• _EXERCISE OBJECTIVE_
Each entry below is to be given again word for word, with no pictures.

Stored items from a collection
────────
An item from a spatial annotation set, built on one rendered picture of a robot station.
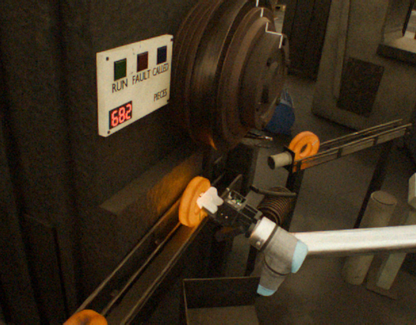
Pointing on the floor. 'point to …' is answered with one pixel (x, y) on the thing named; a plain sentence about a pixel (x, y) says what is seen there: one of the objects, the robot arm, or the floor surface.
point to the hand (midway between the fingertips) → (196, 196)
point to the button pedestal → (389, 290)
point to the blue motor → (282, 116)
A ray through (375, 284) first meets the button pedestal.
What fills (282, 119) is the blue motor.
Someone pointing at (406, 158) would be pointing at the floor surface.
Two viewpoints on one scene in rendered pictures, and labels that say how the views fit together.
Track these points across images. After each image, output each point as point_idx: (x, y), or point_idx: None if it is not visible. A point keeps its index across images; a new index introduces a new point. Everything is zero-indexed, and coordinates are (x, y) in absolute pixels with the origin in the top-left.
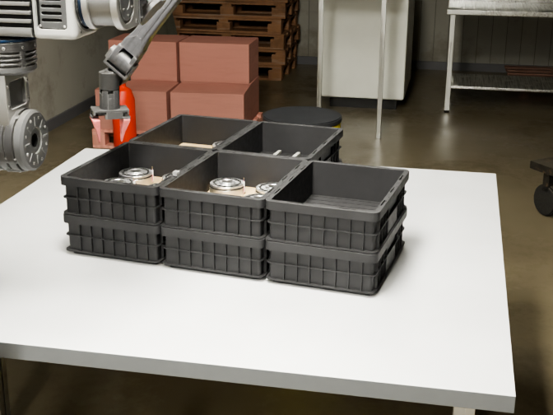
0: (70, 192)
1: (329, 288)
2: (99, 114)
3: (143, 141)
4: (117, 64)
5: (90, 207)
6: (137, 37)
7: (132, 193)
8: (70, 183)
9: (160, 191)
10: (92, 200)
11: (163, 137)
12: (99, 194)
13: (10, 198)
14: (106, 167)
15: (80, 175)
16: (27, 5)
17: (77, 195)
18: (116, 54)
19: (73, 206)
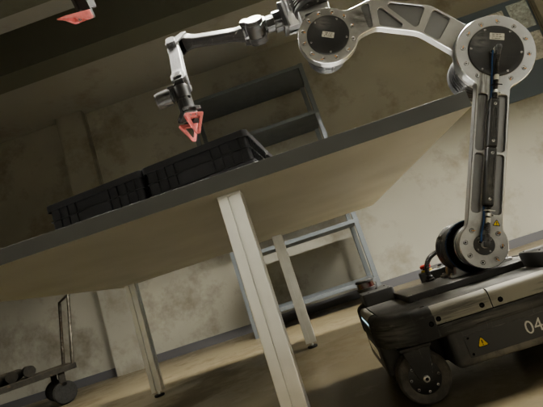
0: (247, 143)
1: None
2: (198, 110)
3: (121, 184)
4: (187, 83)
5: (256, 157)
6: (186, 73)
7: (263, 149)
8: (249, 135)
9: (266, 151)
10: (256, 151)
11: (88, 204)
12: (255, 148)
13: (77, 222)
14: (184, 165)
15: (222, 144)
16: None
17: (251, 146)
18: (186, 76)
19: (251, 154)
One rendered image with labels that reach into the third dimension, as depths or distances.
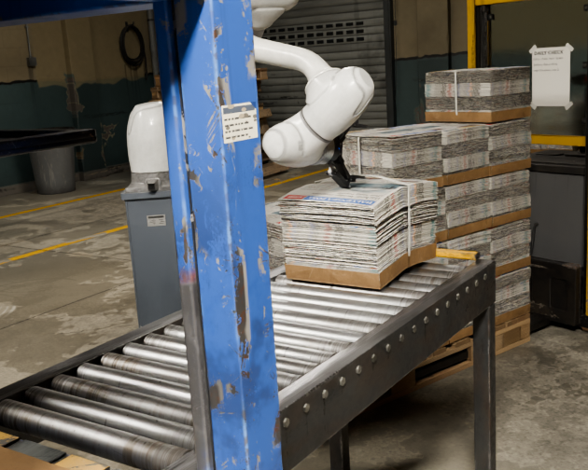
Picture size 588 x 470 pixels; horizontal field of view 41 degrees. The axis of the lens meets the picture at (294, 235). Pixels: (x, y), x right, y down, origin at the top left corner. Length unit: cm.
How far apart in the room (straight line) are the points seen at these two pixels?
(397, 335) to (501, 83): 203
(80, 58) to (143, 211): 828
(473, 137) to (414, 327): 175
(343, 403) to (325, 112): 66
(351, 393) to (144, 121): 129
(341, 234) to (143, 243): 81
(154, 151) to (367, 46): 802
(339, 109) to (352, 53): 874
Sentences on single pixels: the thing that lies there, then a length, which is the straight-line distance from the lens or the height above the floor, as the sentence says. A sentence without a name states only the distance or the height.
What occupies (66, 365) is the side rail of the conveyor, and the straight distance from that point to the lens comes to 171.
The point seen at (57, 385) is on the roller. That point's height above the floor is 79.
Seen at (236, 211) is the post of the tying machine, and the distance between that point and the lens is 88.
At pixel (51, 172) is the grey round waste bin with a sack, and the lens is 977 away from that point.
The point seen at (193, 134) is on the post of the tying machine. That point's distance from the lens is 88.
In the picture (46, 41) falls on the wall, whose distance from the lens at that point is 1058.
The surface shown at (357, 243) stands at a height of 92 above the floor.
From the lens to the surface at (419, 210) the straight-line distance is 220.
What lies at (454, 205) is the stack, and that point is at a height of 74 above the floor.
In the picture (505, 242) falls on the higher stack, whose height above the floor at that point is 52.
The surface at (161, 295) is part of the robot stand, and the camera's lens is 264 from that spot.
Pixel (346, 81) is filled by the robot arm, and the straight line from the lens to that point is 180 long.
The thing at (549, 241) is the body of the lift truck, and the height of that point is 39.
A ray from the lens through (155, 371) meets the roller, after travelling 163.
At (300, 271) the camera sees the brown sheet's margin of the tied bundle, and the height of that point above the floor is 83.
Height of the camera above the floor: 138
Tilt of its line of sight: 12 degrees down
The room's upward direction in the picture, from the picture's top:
────────
• _WRITTEN SOLUTION_
An item from a spatial annotation set, built on one rendered picture of a robot station.
Pointing on the floor. 'point to …' is answered with one pixel (x, y) on the thing named; a plain sentence about a pixel (x, y) says what is seen there: one of the objects, the robot arm, or the floor surface.
point to the hand (midway between the fingertips) → (196, 196)
point to the button pedestal → (389, 290)
point to the blue motor → (282, 116)
A ray through (375, 284) first meets the button pedestal.
What fills (282, 119) is the blue motor.
Someone pointing at (406, 158) would be pointing at the floor surface.
Two viewpoints on one scene in rendered pictures, and labels that say how the views fit together.
Track these points across images. After each image, output each point as point_idx: (x, y), or point_idx: None if it is not visible. A point keeps its index across images; a new index introduces a new point. Everything is zero-indexed, and coordinates are (x, y) in absolute pixels with the origin in the top-left.
0: (70, 192)
1: (329, 288)
2: (99, 114)
3: (143, 141)
4: (117, 64)
5: (90, 207)
6: (137, 37)
7: (132, 193)
8: (70, 183)
9: (160, 191)
10: (92, 200)
11: (163, 137)
12: (99, 194)
13: (10, 198)
14: (106, 167)
15: (80, 175)
16: (27, 5)
17: (77, 195)
18: (116, 54)
19: (73, 206)
0: (247, 143)
1: None
2: (198, 110)
3: (121, 184)
4: (187, 83)
5: (256, 157)
6: (186, 73)
7: (263, 149)
8: (249, 135)
9: (266, 151)
10: (256, 151)
11: (88, 204)
12: (255, 148)
13: (77, 222)
14: (184, 165)
15: (222, 144)
16: None
17: (251, 146)
18: (186, 76)
19: (251, 154)
One rendered image with labels that reach into the third dimension, as depths or distances.
Picture size 588 x 470 pixels; horizontal field of view 41 degrees. The axis of the lens meets the picture at (294, 235). Pixels: (x, y), x right, y down, origin at the top left corner. Length unit: cm.
How far apart in the room (straight line) are the points seen at these two pixels?
(397, 335) to (501, 83): 203
(80, 58) to (143, 211): 828
(473, 137) to (414, 327): 175
(343, 403) to (325, 112): 66
(351, 393) to (144, 121): 129
(341, 234) to (143, 243): 81
(154, 151) to (367, 46): 802
(339, 109) to (352, 53): 874
Sentences on single pixels: the thing that lies there, then a length, which is the straight-line distance from the lens or the height above the floor, as the sentence says. A sentence without a name states only the distance or the height.
What occupies (66, 365) is the side rail of the conveyor, and the straight distance from that point to the lens comes to 171.
The point seen at (57, 385) is on the roller. That point's height above the floor is 79.
Seen at (236, 211) is the post of the tying machine, and the distance between that point and the lens is 88.
At pixel (51, 172) is the grey round waste bin with a sack, and the lens is 977 away from that point.
The point seen at (193, 134) is on the post of the tying machine. That point's distance from the lens is 88.
In the picture (46, 41) falls on the wall, whose distance from the lens at that point is 1058.
The surface shown at (357, 243) stands at a height of 92 above the floor.
From the lens to the surface at (419, 210) the straight-line distance is 220.
What lies at (454, 205) is the stack, and that point is at a height of 74 above the floor.
In the picture (505, 242) falls on the higher stack, whose height above the floor at that point is 52.
The surface at (161, 295) is part of the robot stand, and the camera's lens is 264 from that spot.
Pixel (346, 81) is filled by the robot arm, and the straight line from the lens to that point is 180 long.
The thing at (549, 241) is the body of the lift truck, and the height of that point is 39.
A ray from the lens through (155, 371) meets the roller, after travelling 163.
At (300, 271) the camera sees the brown sheet's margin of the tied bundle, and the height of that point above the floor is 83.
Height of the camera above the floor: 138
Tilt of its line of sight: 12 degrees down
The room's upward direction in the picture, from the picture's top:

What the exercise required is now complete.